Search the entries for the word "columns". Copy every line where it turns up.

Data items
BEGIN

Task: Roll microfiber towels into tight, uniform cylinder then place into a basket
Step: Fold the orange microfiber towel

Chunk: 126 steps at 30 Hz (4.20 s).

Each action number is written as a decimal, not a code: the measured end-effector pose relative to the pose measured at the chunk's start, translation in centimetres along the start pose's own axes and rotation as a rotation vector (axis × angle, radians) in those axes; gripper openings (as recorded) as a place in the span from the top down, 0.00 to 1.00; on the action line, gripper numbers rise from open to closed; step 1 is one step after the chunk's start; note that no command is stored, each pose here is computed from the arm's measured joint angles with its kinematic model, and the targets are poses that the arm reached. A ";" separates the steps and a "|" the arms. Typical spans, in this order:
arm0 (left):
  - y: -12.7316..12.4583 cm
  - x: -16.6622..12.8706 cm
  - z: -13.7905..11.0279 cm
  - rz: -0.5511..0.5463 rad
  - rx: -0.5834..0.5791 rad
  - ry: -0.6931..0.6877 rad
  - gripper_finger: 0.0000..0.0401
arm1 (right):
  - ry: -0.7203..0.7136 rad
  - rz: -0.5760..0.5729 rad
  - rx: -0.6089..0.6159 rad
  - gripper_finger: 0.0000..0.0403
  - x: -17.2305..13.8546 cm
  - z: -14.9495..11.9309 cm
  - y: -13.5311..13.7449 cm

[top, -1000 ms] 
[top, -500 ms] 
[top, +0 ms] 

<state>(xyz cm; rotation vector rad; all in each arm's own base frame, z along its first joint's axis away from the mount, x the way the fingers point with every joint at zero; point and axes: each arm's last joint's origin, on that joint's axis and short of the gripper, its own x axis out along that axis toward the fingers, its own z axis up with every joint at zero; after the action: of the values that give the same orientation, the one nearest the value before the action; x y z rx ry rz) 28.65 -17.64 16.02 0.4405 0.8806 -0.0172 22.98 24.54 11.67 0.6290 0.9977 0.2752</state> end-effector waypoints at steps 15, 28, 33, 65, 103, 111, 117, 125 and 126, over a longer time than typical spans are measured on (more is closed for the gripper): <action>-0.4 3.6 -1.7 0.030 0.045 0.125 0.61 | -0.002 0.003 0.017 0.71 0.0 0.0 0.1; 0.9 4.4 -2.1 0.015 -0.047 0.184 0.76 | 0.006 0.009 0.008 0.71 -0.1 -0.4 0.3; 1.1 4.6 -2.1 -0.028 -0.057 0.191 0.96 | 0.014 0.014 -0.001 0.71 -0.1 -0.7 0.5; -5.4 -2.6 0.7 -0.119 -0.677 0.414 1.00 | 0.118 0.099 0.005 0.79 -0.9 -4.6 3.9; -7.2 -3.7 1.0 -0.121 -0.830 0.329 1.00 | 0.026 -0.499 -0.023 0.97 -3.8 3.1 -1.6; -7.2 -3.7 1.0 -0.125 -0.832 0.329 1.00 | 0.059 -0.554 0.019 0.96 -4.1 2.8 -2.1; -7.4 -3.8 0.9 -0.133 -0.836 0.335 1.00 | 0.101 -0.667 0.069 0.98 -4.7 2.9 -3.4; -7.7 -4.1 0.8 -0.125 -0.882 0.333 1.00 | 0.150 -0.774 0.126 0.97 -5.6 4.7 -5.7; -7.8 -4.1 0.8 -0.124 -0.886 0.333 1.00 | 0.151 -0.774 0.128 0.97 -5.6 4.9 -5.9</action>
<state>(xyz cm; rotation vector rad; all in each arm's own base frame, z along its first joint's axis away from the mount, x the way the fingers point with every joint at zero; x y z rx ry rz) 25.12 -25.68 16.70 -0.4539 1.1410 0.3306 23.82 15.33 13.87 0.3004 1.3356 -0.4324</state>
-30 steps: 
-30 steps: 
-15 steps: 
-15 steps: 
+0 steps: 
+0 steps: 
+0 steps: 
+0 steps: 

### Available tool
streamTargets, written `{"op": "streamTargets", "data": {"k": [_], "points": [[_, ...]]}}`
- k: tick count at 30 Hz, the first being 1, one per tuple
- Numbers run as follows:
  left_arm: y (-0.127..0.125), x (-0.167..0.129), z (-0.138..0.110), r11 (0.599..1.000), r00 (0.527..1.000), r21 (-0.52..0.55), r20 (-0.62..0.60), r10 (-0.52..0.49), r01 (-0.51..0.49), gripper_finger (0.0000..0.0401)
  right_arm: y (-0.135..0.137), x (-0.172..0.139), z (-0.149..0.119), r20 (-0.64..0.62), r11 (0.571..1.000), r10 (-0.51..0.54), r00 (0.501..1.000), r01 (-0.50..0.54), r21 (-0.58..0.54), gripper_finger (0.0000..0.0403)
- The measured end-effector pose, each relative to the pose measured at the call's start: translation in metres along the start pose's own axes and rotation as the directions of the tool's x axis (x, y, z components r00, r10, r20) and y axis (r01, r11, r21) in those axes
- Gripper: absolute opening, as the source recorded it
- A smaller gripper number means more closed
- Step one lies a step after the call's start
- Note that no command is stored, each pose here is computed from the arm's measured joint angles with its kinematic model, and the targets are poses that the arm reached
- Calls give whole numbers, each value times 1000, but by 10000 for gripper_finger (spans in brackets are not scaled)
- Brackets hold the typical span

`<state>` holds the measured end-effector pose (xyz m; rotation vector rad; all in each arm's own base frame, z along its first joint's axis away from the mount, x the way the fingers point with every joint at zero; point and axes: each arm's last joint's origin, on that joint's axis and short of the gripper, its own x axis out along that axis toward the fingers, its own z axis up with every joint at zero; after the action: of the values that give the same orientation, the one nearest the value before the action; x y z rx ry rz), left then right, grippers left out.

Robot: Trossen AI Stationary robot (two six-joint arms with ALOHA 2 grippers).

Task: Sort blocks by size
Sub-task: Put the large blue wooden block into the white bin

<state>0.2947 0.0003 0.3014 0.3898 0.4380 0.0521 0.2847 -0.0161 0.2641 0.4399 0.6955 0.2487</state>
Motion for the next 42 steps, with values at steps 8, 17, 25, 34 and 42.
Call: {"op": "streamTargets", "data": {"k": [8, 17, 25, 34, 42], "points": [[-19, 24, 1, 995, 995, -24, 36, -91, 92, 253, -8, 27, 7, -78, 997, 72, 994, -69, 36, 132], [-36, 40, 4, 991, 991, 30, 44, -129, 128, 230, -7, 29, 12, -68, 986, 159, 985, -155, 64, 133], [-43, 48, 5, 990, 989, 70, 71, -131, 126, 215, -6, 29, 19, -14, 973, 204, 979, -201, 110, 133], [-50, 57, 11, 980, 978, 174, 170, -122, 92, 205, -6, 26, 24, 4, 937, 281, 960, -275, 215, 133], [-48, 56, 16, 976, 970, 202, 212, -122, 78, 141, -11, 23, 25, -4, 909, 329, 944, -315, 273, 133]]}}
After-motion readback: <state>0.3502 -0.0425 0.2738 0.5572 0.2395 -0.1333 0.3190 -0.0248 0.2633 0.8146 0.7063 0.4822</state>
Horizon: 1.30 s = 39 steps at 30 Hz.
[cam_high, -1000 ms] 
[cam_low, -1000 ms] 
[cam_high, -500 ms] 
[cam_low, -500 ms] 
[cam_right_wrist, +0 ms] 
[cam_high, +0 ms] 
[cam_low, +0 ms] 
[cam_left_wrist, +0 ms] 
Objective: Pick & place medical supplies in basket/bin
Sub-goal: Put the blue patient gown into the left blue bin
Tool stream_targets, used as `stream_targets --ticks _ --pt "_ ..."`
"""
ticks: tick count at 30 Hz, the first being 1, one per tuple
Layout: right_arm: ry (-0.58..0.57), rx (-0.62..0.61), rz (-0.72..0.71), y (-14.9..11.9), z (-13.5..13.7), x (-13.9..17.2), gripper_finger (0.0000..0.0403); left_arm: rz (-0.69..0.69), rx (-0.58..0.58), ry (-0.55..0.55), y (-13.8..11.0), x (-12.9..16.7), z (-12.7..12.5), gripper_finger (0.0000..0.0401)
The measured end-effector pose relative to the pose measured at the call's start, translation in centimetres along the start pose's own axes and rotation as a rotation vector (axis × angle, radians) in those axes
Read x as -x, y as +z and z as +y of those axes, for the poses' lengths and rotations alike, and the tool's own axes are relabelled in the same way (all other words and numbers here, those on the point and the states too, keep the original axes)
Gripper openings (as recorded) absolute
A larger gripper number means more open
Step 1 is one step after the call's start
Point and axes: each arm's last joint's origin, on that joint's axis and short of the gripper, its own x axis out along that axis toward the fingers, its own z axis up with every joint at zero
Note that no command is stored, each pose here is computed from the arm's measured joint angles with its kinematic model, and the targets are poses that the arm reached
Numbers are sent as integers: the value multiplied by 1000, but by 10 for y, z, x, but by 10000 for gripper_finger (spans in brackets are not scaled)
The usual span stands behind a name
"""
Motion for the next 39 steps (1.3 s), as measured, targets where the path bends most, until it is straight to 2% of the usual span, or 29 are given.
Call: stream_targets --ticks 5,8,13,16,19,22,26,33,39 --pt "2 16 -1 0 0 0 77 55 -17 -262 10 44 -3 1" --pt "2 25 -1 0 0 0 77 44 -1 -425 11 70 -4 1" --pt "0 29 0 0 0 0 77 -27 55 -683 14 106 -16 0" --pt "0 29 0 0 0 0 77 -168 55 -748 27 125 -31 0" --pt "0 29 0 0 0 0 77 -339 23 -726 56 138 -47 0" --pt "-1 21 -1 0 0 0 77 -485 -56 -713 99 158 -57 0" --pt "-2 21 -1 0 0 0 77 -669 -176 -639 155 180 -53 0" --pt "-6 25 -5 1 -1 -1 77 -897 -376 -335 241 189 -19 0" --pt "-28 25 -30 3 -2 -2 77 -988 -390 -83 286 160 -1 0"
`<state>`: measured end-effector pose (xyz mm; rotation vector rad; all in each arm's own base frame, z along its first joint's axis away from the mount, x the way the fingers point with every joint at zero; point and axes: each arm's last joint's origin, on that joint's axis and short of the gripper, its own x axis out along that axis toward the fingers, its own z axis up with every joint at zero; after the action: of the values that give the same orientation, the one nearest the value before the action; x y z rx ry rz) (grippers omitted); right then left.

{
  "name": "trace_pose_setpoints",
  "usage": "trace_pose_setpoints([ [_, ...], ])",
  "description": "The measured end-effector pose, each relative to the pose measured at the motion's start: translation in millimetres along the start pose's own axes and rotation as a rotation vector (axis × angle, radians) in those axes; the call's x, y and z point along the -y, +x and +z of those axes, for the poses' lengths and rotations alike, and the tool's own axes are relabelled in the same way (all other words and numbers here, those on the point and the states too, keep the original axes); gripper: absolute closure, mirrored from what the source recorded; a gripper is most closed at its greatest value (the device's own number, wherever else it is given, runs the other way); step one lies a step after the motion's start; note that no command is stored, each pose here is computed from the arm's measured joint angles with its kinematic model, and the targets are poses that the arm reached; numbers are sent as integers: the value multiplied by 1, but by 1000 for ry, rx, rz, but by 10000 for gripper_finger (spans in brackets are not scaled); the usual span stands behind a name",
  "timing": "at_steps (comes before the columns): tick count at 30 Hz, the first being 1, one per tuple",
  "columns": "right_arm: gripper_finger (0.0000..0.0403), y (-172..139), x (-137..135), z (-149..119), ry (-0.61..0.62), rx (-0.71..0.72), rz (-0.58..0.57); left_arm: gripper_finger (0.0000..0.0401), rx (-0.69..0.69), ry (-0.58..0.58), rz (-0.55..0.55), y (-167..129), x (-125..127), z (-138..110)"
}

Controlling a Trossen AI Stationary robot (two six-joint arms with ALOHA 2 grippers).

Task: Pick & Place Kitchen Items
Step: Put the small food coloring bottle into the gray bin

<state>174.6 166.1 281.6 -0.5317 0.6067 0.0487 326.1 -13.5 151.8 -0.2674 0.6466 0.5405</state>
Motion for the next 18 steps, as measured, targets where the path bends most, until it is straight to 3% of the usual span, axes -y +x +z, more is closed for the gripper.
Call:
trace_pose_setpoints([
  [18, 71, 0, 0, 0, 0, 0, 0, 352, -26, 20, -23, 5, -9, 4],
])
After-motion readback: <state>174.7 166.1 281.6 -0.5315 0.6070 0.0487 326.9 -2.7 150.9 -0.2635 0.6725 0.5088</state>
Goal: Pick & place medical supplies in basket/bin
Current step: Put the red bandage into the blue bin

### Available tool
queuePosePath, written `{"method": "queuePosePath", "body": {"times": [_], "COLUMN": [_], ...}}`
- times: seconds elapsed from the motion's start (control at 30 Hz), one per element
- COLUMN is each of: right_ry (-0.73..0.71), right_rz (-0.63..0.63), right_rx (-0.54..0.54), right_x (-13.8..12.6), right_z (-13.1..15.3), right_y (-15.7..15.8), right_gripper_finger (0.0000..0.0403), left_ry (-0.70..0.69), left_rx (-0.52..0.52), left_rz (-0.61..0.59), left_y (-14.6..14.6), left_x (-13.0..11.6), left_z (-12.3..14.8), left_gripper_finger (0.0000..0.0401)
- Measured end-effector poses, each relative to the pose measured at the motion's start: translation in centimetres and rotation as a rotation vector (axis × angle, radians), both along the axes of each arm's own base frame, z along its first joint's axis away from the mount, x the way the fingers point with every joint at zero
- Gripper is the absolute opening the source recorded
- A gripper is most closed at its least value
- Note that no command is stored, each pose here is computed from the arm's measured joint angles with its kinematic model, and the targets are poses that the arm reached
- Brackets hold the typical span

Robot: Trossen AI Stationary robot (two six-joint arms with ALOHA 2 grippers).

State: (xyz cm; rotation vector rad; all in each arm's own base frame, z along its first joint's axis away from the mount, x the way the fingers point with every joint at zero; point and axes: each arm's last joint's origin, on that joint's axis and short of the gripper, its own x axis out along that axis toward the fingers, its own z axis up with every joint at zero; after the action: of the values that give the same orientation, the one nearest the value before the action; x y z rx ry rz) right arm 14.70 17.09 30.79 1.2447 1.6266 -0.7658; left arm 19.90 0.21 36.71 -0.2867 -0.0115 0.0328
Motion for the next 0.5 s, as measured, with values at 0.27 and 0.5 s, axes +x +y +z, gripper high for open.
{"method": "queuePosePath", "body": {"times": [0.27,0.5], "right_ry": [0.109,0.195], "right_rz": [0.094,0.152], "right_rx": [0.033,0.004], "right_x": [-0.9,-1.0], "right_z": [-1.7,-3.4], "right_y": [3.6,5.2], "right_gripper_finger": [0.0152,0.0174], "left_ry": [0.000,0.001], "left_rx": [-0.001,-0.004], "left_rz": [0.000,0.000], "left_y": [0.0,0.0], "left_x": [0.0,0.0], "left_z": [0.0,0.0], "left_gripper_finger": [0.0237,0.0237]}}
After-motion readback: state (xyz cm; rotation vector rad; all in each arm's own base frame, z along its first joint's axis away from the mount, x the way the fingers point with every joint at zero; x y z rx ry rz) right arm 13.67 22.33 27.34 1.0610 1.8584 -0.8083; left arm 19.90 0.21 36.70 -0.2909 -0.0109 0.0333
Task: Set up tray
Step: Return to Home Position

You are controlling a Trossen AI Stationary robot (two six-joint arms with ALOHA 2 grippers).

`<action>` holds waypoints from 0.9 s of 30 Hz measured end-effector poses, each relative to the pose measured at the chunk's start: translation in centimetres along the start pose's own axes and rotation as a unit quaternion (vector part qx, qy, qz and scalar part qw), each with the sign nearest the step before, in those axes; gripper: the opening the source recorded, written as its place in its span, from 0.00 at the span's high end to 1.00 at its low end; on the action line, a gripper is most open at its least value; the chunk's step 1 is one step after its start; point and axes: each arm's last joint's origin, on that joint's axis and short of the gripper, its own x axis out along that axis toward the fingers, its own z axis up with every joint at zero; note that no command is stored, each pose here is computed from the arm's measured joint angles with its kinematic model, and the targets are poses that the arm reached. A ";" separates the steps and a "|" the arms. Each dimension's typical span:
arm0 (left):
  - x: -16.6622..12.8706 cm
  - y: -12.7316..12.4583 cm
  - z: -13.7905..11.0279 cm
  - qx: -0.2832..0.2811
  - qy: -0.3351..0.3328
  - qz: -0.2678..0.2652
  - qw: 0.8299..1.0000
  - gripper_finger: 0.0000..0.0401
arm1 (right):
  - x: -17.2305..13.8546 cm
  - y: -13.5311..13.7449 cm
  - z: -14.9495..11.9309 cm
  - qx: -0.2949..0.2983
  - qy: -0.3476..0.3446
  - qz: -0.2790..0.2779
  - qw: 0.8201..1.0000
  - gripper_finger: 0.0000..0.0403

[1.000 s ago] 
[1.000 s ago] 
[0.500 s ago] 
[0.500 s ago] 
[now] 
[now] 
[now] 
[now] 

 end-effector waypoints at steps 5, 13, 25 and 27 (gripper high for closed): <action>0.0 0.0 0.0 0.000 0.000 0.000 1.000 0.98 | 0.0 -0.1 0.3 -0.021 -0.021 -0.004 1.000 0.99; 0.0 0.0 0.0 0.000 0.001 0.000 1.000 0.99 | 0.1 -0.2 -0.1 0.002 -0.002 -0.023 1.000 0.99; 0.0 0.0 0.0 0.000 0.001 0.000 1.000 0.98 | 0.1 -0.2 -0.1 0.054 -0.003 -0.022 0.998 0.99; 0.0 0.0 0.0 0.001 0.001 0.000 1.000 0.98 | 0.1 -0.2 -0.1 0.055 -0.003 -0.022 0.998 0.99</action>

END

Result for this task
  "timing": "at_steps (comes before the columns): tick count at 30 Hz, the first being 1, one per tuple",
  "columns": "right_arm: gripper_finger (0.0000..0.0403), y (-172..139), x (-137..135), z (-149..119), ry (-0.61..0.62), rx (-0.71..0.72), rz (-0.58..0.57); left_arm: gripper_finger (0.0000..0.0401), rx (-0.69..0.69), ry (-0.58..0.58), rz (-0.55..0.55), y (-167..129), x (-125..127), z (-138..110)"

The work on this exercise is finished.